→ **EXERCISE PROMPT**
A line belongs in the answer only if it contains the word "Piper"; copy every such line from the listing below.
+-------+
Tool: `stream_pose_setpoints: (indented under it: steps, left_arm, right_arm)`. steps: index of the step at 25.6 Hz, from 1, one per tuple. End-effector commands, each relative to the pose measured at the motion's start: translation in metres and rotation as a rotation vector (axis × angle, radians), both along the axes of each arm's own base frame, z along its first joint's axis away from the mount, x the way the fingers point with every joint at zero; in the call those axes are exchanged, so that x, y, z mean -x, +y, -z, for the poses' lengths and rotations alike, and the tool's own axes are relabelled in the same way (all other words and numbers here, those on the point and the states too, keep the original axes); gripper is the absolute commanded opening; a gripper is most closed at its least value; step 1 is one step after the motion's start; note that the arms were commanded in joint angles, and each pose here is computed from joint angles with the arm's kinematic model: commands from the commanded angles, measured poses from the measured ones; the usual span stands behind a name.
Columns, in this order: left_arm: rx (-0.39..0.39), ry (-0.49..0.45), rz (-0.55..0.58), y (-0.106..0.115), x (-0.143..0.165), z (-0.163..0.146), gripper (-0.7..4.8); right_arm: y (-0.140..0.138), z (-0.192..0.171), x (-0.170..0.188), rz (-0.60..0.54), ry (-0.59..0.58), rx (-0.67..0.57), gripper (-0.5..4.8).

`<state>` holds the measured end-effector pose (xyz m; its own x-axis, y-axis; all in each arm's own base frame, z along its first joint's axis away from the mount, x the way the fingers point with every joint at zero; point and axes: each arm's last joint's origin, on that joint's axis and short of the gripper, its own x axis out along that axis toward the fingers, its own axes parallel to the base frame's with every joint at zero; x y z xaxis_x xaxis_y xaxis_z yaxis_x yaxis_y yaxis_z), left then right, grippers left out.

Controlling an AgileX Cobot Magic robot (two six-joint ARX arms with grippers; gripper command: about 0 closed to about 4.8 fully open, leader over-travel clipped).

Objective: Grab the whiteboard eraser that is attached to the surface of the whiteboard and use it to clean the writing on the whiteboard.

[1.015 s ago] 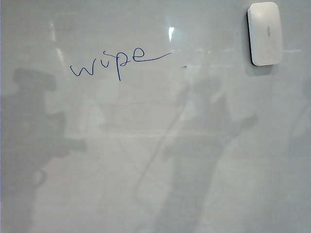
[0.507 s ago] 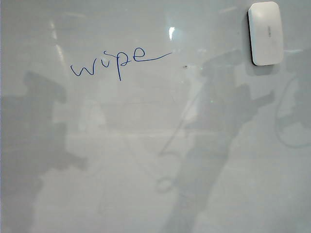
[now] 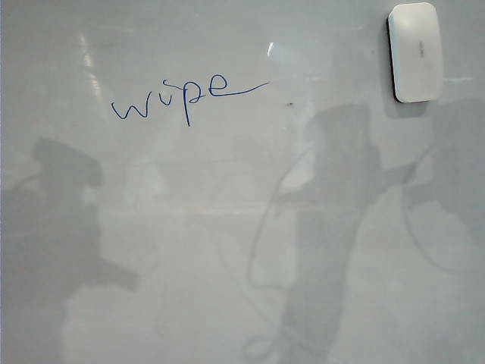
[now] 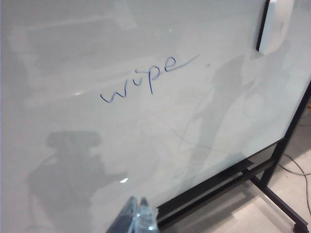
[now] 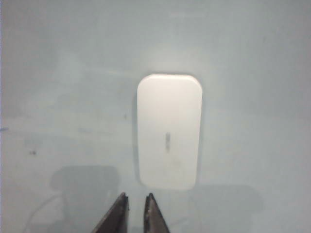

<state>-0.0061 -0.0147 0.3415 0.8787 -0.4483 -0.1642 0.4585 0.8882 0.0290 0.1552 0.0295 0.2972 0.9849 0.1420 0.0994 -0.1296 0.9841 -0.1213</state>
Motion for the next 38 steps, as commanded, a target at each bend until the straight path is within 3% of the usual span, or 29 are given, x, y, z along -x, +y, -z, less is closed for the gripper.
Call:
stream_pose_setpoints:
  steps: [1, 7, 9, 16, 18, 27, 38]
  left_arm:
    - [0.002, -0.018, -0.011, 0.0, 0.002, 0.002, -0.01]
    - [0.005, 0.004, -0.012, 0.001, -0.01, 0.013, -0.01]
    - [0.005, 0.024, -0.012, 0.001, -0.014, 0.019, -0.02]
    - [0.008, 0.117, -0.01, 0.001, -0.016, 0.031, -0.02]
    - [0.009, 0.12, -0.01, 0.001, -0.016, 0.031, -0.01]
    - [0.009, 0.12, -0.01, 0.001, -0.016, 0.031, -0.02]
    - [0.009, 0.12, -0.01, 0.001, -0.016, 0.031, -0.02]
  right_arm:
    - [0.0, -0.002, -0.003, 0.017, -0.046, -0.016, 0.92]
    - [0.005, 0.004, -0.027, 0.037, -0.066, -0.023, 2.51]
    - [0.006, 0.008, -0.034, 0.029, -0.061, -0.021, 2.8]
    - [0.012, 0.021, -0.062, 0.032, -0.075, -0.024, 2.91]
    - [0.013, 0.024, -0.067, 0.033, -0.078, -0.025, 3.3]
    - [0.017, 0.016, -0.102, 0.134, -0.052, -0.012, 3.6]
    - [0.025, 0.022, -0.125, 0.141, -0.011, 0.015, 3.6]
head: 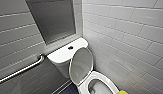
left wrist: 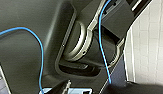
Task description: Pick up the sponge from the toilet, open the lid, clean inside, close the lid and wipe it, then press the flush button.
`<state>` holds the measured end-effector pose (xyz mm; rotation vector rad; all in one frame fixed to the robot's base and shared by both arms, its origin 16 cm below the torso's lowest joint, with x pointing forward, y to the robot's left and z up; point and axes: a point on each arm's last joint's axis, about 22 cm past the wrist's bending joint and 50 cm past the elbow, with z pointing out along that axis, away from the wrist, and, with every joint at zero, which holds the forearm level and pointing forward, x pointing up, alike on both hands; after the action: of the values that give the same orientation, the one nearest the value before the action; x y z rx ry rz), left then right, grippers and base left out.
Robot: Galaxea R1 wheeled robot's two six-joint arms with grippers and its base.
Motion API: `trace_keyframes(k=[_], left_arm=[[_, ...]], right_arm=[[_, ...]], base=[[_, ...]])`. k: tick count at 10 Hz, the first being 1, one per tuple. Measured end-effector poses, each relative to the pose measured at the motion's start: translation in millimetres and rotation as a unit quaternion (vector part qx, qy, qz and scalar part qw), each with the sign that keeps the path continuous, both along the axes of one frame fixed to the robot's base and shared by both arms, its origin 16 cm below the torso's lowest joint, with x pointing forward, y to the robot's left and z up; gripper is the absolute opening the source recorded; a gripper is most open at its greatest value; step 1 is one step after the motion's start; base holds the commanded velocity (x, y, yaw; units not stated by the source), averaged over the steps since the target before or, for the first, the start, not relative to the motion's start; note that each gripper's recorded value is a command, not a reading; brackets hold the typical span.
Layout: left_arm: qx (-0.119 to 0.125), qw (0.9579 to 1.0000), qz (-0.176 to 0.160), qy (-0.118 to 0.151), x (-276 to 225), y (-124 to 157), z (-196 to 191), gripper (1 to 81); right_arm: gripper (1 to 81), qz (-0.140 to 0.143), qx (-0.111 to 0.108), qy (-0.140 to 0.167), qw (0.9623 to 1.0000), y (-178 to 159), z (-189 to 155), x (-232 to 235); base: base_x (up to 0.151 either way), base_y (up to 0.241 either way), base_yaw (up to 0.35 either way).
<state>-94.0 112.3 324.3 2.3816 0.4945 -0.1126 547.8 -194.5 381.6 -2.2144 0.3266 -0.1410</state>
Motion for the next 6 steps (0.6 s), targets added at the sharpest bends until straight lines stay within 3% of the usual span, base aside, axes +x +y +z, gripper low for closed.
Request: trace_keyframes(k=[2, 6], left_arm=[[0.003, 1.0, -0.003, -0.001, -1.3, 2.4, -2.4, 81.1], [0.002, 1.0, -0.002, 0.0, -1.2, -1.8, -2.5, 81.1]], right_arm=[[1.0, 0.014, 0.031, -0.039, 0.9986, 40.2, 30.6, 41.1], [1.0, 0.065, 0.07, -0.076, 0.9925, 154.9, 56.3, 90.0]], base=[[0.0, 0.0, 0.0], [0.0, 0.0, 0.0]])
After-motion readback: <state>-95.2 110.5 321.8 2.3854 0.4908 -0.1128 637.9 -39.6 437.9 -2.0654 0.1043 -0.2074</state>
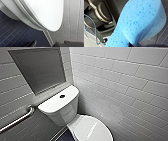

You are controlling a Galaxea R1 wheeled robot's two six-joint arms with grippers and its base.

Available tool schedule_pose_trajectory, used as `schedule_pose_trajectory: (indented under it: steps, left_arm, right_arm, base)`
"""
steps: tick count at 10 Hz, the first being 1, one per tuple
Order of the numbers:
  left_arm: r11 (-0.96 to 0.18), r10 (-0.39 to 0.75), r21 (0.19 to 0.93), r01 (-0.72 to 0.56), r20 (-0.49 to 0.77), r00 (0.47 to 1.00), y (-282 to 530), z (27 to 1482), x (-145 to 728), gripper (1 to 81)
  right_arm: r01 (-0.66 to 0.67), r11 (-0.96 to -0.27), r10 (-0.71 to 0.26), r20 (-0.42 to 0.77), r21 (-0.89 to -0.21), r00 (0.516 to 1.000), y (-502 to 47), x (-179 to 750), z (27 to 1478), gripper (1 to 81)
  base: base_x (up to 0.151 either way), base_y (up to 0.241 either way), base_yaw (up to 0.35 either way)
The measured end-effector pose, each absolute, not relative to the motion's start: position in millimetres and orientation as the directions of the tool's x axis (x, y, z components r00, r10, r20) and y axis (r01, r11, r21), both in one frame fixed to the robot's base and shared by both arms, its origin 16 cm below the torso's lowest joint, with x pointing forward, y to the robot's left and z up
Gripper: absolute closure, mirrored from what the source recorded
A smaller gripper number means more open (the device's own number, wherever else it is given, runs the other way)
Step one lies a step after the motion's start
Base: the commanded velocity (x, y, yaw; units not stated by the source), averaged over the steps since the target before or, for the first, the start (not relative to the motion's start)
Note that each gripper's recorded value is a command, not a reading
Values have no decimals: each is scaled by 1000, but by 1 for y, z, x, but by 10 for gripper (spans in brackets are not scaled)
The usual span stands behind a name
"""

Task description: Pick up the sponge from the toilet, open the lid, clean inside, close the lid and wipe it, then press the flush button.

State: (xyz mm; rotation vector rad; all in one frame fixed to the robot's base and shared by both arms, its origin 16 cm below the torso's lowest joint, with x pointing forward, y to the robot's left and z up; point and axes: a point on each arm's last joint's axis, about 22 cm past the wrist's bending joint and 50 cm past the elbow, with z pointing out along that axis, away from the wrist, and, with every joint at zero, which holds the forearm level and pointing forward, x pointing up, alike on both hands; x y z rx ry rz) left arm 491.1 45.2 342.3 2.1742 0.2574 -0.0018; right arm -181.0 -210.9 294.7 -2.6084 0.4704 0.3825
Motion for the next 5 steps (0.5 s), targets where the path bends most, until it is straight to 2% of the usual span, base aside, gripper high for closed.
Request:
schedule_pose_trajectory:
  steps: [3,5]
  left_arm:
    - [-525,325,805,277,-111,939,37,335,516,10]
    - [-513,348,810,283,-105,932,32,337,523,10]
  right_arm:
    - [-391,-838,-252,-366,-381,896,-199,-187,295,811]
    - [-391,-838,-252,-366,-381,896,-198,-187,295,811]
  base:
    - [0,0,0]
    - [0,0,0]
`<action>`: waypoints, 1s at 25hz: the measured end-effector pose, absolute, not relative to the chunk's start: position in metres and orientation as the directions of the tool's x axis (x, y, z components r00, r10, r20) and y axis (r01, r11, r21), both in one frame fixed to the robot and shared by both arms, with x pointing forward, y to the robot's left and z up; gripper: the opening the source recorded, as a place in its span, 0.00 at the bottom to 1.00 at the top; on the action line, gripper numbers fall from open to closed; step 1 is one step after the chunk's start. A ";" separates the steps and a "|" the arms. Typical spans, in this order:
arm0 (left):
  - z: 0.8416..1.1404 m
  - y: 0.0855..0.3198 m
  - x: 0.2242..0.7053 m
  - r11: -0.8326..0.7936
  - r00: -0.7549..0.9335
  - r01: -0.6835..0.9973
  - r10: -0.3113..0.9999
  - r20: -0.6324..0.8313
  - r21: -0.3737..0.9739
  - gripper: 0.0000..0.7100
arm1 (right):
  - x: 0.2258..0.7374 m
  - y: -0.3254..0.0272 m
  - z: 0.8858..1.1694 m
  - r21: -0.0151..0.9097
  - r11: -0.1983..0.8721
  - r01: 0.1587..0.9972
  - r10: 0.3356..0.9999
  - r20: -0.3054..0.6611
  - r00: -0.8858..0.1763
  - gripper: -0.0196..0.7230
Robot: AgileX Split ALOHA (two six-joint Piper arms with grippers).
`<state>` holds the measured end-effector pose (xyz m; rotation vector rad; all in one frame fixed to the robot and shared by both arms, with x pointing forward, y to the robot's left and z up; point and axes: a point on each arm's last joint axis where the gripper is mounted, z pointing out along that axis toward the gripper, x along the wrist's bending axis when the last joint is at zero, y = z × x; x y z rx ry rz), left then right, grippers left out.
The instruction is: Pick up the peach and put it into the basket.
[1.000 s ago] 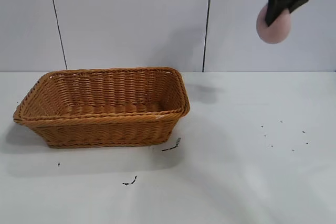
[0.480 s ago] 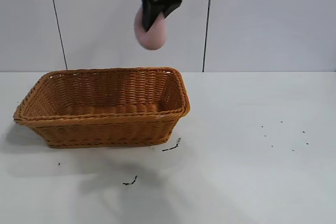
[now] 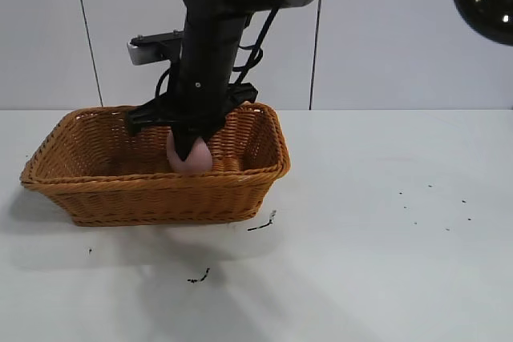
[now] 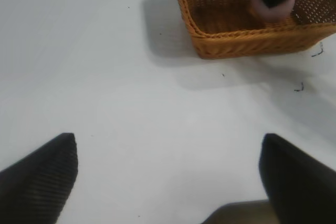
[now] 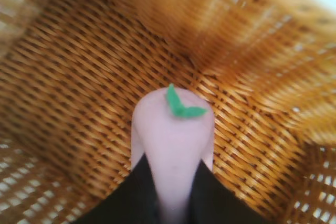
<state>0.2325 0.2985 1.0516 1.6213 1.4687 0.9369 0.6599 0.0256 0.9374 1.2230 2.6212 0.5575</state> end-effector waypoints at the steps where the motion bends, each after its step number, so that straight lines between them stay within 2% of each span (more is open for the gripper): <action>1: 1.052 0.298 0.232 -0.067 0.076 0.453 0.996 0.036 0.889 0.97 | 0.660 0.026 0.946 0.425 0.587 0.689 0.767 -0.019 -0.641 0.94; 9: 1.052 0.298 0.232 -0.067 0.076 0.453 0.996 0.036 0.889 0.97 | 0.658 0.022 1.020 0.525 0.557 0.643 0.767 -0.027 -0.642 0.95; 12: 1.052 0.298 0.232 -0.067 0.076 0.453 0.996 0.036 0.889 0.97 | 0.665 0.009 1.032 0.545 0.533 0.647 0.784 -0.029 -0.621 0.95; 15: 1.052 0.298 0.232 -0.067 0.076 0.453 0.996 0.036 0.889 0.97 | 0.683 -0.021 1.033 0.535 0.495 0.685 0.823 -0.035 -0.567 0.95; 19: 1.052 0.298 0.232 -0.067 0.076 0.453 0.996 0.036 0.889 0.97 | 0.713 -0.082 1.031 0.505 0.410 0.759 0.889 -0.035 -0.457 0.95; 20: 1.052 0.298 0.232 -0.067 0.076 0.453 0.996 0.036 0.889 0.97 | 0.713 -0.082 1.031 0.505 0.410 0.759 0.889 -0.035 -0.457 0.95; 25: 1.052 0.298 0.232 -0.067 0.076 0.453 0.996 0.036 0.889 0.97 | 0.743 -0.174 1.030 0.480 0.269 0.835 0.957 -0.038 -0.286 0.95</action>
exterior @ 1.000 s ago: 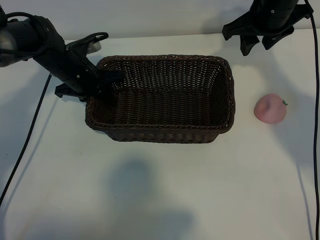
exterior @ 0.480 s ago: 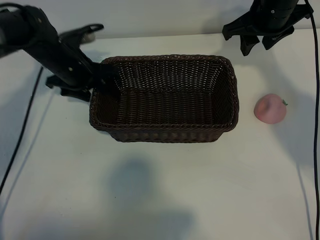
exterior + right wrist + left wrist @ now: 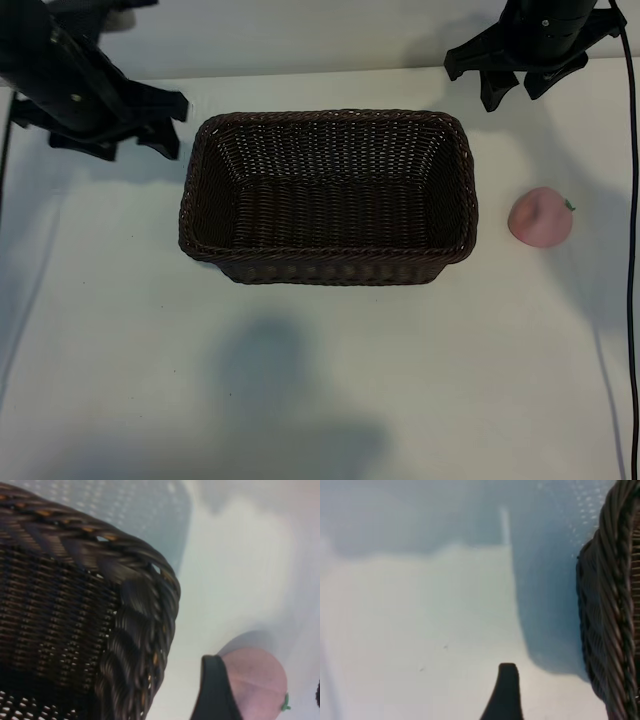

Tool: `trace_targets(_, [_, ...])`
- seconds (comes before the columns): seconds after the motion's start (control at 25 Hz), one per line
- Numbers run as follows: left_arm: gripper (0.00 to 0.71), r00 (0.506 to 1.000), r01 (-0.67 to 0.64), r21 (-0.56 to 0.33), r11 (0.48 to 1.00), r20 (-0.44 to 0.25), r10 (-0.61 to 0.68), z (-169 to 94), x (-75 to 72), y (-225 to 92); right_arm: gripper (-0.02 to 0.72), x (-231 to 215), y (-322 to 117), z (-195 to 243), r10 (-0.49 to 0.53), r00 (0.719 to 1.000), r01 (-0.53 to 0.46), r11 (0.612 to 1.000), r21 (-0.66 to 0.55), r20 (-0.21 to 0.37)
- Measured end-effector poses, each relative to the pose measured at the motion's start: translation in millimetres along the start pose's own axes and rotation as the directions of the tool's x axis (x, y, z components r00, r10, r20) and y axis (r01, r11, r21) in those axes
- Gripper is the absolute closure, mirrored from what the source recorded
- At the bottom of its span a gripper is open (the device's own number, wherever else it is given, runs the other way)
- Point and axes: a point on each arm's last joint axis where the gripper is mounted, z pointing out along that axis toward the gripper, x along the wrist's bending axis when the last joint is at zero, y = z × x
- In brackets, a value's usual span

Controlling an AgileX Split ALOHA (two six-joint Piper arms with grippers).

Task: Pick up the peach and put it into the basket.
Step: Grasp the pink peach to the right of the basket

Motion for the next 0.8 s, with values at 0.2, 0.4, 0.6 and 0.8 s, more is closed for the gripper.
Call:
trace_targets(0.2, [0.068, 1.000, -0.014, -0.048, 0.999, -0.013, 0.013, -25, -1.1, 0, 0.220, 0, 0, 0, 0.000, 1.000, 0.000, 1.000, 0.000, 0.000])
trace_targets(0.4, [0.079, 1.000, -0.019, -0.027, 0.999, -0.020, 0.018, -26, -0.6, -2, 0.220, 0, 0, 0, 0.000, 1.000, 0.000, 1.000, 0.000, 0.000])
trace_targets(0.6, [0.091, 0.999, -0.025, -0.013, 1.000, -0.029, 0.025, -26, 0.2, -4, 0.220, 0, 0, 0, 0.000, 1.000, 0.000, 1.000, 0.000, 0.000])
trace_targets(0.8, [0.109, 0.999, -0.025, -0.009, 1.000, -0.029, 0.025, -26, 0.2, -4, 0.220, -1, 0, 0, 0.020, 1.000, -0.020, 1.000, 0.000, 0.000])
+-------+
→ **RESPONSE FOR THIS EXERCISE**
Robot: AgileX Split ALOHA (two six-joint Piper arms with grippers).
Controlling an AgileX Split ALOHA (two six-joint Piper arms with grippers).

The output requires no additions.